Para o dissidente sírio Ausama Monajed, Al-Assad tentou usar todo o poder para interromper as demonstrações no país. O resultado pode ser o oposto do desejado pelo presidente. "Com o 4º Regimento do Exército e a Shabbiha (milícias alauitas leais ao regime) desgastados e com mais deserções no Exército, a operação em Hama vai incitar mais sírios a saírem às ruas e mais soldados a abandonarem seus postos", previu, por e-mail. O ativista de direitos humanos Radwan Ziadeh cobrou uma atitude enérgica da comunidade internacional. "É preciso parar essa operação militar e proteger os cidadãos. Os governos do Ocidente têm que discutir com a oposição."

Do lado errado O presidente dos Estados Unidos, Barack Obama, se disse "chocado" e prometeu intensificar a pressão sobre Al-Assad. "A Síria será um lugar melhor quando avançar para uma transição democrática", afirmou, por meio de uma nota. "Mais uma vez, o presidente Al-Assad mostrou que é completamente incapaz e que não deseja responder aos pedidos legítimos do povo sírio. Seu uso de tortura, corrupção e de terror o coloca do lado errado da história e de seu povo", criticou Obama.

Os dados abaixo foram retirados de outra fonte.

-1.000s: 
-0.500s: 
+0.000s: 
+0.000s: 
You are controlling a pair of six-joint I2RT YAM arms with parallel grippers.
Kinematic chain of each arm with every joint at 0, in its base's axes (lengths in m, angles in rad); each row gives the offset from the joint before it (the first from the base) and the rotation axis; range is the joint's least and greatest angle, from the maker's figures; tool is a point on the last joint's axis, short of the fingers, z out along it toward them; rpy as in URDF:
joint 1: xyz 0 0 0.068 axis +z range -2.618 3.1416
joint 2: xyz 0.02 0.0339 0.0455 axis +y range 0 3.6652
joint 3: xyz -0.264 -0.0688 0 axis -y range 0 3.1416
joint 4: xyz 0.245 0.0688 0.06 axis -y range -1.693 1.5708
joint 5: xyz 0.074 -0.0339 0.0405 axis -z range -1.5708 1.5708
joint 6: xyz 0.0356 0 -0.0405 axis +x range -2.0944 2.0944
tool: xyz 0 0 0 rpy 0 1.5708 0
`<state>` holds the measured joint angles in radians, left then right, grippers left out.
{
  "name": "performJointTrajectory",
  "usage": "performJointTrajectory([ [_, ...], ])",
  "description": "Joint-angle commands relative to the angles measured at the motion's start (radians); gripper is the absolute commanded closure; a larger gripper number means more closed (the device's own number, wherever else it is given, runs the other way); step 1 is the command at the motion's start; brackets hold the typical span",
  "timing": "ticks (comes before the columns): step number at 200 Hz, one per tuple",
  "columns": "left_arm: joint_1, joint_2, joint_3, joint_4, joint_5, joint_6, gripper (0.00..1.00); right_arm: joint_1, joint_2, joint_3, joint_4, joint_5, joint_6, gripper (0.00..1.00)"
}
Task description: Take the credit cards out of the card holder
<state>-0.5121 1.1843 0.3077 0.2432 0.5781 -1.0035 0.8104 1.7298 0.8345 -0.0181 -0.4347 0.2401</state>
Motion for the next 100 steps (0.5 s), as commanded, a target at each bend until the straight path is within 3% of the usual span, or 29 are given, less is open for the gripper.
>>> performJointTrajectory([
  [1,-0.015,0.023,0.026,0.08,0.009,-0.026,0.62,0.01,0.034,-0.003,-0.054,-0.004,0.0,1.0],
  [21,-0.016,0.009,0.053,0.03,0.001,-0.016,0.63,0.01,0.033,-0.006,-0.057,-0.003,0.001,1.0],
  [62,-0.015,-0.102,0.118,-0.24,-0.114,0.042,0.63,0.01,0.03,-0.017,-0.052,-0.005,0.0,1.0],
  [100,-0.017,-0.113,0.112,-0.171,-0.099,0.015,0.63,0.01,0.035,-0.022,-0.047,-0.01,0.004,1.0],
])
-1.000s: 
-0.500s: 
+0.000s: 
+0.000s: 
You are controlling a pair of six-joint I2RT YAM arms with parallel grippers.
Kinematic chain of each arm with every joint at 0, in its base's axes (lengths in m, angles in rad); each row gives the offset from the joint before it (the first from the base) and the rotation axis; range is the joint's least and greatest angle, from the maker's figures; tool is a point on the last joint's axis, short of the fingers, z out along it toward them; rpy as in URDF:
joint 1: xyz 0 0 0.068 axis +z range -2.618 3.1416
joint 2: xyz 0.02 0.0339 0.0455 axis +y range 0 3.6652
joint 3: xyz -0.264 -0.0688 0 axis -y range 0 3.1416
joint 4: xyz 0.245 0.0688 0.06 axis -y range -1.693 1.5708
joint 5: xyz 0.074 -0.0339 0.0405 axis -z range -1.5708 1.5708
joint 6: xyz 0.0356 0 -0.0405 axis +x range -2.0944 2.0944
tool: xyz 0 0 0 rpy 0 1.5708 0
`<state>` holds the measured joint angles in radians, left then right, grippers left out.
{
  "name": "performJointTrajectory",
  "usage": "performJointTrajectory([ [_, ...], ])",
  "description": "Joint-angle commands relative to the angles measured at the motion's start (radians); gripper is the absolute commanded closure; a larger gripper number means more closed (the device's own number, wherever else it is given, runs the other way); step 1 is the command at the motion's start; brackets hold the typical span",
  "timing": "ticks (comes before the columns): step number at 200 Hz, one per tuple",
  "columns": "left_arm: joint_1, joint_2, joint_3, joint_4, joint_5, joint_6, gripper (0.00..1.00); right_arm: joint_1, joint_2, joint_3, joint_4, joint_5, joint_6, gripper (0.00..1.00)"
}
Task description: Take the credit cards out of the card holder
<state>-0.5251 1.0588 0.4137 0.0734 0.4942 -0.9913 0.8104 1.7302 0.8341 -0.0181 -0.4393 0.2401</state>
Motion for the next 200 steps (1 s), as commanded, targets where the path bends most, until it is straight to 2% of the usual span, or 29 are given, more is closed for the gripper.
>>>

O secretário-geral da Organização das Nações Unidas (ONU), Ban Ki-moon, condenou "com firmeza" o uso da força contra a população e exortou o governo da Síria a "deter a violenta ofensiva de uma vez". O presidente do parlamento europeu, Jerzy Buzek, foi incisivo: "A matança deve cessar agora e o regime deve começar a transferir o poder". A França considerou os ataques "inaceitáveis" e pediu que o Conselho de Segurança da ONU "faça frente a suas responsabilidades". A Itália sugeriu a convocação de uma reunião de emergência do órgão.